Requirement: Identify all lines in the listing that include the word "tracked", and copy them out.

Provided material:
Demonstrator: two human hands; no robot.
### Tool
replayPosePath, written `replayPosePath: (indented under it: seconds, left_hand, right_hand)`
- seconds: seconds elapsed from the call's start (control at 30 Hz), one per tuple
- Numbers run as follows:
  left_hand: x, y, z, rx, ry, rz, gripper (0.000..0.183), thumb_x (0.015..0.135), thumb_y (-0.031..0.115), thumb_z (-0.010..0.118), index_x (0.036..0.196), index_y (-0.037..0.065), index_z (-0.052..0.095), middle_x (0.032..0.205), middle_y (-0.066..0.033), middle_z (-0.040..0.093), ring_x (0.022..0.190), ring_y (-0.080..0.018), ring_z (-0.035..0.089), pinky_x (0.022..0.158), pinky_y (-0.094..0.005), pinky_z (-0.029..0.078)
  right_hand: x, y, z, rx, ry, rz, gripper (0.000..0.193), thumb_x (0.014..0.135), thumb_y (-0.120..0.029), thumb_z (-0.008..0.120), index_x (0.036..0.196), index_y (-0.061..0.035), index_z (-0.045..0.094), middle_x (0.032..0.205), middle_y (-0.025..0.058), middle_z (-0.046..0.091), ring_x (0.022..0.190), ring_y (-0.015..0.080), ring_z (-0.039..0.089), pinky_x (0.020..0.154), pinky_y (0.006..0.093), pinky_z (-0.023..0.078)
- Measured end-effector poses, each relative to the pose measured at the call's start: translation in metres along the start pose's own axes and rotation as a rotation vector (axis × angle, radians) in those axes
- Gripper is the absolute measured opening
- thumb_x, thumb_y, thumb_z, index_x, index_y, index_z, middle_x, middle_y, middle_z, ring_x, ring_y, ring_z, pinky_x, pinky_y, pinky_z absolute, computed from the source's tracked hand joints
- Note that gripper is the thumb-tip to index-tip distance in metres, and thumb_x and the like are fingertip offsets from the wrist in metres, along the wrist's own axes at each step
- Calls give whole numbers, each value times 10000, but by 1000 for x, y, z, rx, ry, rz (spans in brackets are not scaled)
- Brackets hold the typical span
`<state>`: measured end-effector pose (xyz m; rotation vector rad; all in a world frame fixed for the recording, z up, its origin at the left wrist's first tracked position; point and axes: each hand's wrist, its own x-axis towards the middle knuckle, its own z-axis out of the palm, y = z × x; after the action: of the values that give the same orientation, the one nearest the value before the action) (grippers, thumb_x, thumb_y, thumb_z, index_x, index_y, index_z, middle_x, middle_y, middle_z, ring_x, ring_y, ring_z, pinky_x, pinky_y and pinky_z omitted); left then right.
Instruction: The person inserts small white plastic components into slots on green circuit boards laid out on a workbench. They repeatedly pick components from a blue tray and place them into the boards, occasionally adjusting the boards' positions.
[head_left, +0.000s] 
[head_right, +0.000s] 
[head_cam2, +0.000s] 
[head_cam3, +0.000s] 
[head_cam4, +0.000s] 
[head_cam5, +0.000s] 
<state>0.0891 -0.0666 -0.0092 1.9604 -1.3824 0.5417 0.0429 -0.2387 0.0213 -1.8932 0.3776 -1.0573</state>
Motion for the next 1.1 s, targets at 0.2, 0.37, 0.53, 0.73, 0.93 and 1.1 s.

Output of the task:
- thumb_x, thumb_y, thumb_z, index_x, index_y, index_z, middle_x, middle_y, middle_z, ring_x, ring_y, ring_z, pinky_x, pinky_y, pinky_z absolute, computed from the source's tracked hand joints
`<state>`: measured end-effector pose (xyz m; rotation vector rad; all in a world frame fixed for the recording, z up, its origin at the left wrist's first tracked position; point and axes: each hand's wrist, its own x-axis towards the middle knuckle, its own z-axis out of the palm, y = z × x; after the action: of the values that give the same orientation, the one nearest the value before the action) (grippers, thumb_x, thumb_y, thumb_z, index_x, index_y, index_z, middle_x, middle_y, middle_z, ring_x, ring_y, ring_z, pinky_x, pinky_y and pinky_z omitted); left then right.

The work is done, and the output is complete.